[FEA] Can I use copy to store register value into shared memory?
Now I have tCrC, and I want to store them into shared memory. Can copy function do that? Thanks!
I mean, using CuTe.
If you've created your tCrC using some partitioner, then that same partitioner should be applied to an smem tensor. For example, we usually see this pattern:
Tensor gC = ... // (BLK_M,BLK_N)
Tensor sC = make_tensor(make_smem_ptr(ptr), shape(gC)); // (BLK_M,BLK_N)
auto thr_mma = tiled_mma.get_slice(thread_idx);
Tensor tCgC = thr_mma.partition_C(gC); // (MMA,MMA_M,MMA_N)
Tensor tCsC = thr_mma.partition_C(sC); // (MMA,MMA_M,MMA_N)
Tensor tCrC = thr_mma.make_fragment_C(tCgC); // (MMA,MMA_M,MMA_N)
...
copy(tCrC, tCgC);
// or
copy(tCrC, tCsC);
copy(tCsC, tCgC);
// or
copy(tCrC, tCsC);
if (threadIdx.x == 0) {
copy(sC, gC); // Copy the whole tile
}
// or re-partition sC and gC, etc
Which should, of course, also work with any shared memory layout for sC so long as its shape is still (compatible with) BLK_M x BLK_N.
Thank you very much for your reply!!!!
I noticed you are using "auto thr_mma = tiled_mma.get_slice(thread_idx);" So what is its difference with: "auto tAgA = local_partition(gA, tA, threadIdx.x); // (THR_M,THR_K,k)" ??
The first is constructing an MMA partitioner from a TiledMMA (which is usually used to create tCxY partitioned tensors) and the second is partitioning with respect to the thread layout tA.

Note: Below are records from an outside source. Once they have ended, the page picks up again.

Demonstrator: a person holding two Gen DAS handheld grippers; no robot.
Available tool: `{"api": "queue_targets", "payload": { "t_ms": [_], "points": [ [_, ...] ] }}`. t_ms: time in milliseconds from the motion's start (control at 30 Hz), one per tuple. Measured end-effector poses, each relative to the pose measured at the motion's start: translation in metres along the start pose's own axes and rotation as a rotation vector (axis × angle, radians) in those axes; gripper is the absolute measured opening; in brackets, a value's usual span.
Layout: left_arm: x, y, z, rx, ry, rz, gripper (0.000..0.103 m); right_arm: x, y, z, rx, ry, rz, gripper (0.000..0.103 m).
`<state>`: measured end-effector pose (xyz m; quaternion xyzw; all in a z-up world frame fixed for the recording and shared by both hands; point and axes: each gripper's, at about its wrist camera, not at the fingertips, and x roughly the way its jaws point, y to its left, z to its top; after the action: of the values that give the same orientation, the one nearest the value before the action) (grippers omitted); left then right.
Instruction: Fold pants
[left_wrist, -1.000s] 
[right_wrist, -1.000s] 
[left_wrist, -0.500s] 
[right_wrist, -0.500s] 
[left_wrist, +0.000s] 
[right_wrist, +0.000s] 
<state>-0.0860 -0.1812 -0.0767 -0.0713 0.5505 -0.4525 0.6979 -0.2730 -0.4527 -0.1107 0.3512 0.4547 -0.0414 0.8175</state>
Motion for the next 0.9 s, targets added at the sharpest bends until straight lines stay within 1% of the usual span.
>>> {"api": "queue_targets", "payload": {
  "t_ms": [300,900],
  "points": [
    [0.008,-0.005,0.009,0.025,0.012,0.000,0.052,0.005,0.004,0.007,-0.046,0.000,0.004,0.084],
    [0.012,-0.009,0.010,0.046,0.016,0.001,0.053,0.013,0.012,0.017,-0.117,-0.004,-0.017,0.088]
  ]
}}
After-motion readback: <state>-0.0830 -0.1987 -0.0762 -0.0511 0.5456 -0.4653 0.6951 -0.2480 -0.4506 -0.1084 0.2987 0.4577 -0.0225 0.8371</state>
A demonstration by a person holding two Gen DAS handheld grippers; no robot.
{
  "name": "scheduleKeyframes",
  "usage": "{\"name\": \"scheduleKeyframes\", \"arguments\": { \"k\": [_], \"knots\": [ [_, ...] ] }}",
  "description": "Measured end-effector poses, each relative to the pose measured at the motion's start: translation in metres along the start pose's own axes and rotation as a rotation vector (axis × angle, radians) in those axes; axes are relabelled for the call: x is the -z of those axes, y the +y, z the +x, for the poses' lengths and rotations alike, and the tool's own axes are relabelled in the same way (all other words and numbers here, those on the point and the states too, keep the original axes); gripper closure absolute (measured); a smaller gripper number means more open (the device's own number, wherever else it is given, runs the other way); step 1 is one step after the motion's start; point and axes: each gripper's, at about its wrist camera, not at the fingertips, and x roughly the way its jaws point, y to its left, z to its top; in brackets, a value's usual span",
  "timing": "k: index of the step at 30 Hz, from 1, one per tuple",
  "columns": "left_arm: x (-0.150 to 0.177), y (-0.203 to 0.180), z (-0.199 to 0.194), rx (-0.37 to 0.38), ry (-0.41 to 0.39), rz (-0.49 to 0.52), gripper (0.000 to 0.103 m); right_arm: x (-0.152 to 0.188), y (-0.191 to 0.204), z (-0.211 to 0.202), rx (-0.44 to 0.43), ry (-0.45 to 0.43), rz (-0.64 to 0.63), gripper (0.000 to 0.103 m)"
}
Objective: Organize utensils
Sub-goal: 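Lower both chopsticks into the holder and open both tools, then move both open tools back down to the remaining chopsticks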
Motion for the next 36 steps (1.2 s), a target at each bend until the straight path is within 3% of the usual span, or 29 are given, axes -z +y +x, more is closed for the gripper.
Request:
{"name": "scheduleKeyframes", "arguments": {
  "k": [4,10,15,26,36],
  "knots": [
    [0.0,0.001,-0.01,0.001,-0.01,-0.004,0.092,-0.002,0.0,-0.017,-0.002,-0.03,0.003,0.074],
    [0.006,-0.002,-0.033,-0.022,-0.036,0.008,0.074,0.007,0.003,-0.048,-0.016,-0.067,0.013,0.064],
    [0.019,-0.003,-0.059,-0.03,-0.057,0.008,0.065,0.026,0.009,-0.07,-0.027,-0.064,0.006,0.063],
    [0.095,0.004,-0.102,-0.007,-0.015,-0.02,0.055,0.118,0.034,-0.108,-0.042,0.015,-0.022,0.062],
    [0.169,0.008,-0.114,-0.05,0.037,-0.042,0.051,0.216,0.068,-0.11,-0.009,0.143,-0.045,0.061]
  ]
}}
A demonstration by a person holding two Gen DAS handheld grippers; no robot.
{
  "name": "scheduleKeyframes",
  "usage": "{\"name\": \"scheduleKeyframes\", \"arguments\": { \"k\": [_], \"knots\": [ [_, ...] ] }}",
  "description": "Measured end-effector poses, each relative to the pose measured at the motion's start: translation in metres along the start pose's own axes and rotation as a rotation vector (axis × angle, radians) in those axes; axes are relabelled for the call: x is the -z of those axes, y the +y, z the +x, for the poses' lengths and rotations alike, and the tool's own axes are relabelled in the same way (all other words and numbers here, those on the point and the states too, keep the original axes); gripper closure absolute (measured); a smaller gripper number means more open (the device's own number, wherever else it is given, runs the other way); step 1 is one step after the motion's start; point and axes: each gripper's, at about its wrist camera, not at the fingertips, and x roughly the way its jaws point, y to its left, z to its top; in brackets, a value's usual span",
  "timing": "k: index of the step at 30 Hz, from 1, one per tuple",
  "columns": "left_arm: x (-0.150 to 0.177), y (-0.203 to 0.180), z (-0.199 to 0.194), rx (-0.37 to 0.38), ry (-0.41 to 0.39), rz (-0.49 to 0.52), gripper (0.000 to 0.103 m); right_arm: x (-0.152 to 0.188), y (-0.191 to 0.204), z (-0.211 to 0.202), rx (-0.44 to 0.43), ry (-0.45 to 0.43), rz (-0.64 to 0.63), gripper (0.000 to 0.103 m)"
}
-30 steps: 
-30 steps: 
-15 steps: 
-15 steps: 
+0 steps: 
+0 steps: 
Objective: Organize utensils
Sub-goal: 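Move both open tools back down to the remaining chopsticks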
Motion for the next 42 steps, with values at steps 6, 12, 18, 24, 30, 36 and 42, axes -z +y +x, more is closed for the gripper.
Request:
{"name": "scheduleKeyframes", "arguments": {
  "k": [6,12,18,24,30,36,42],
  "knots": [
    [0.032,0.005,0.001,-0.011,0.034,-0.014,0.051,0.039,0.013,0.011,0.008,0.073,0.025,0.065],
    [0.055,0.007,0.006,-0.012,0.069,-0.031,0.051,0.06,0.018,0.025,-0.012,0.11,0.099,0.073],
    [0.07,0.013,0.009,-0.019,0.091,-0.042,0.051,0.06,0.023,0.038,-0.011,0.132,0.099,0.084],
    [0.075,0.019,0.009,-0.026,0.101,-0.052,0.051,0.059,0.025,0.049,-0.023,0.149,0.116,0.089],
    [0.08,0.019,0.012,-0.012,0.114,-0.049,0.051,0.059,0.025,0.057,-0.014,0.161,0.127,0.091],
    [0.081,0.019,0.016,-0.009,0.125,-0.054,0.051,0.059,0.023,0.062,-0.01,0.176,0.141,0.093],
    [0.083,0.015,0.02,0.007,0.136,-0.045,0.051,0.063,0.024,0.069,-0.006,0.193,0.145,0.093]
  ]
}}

Emmmm, so the output is the same, right? I mean, outputs are just "tensor" type, no matter how I get a "tensor", I can do "copy(tCrC, tCsC);" and cute will find a way to do the copy?
Thank you!!!
No, they are not related as they apply distinct partitioning patterns.
I suggest you review the existing documentation and wait for our updated documentation+examples coming soon.
Wow! That's cool! Actually I am writing relavant code pushed by my supervisor, haha.... Can not wait too long~He is a nice guy, I mean, anyway I am also interested in cute by myself also.
Eagerly waiting for your update!
Currently I only see one example code.... Do you possibly know more codes written by cute?
Oh, I noticed most gemm codes are written using previous cutlass.... Maybe I should use older version...? Because that doc is more....
This issue has been labeled inactive-30d due to no recent activity in the past 30 days. Please close this issue if no further response or action is needed. Otherwise, please respond with a comment indicating any updates or changes to the original issue and/or confirm this issue still needs to be addressed. This issue will be labeled inactive-90d if there is no activity in the next 60 days.
Closing due to inactivitly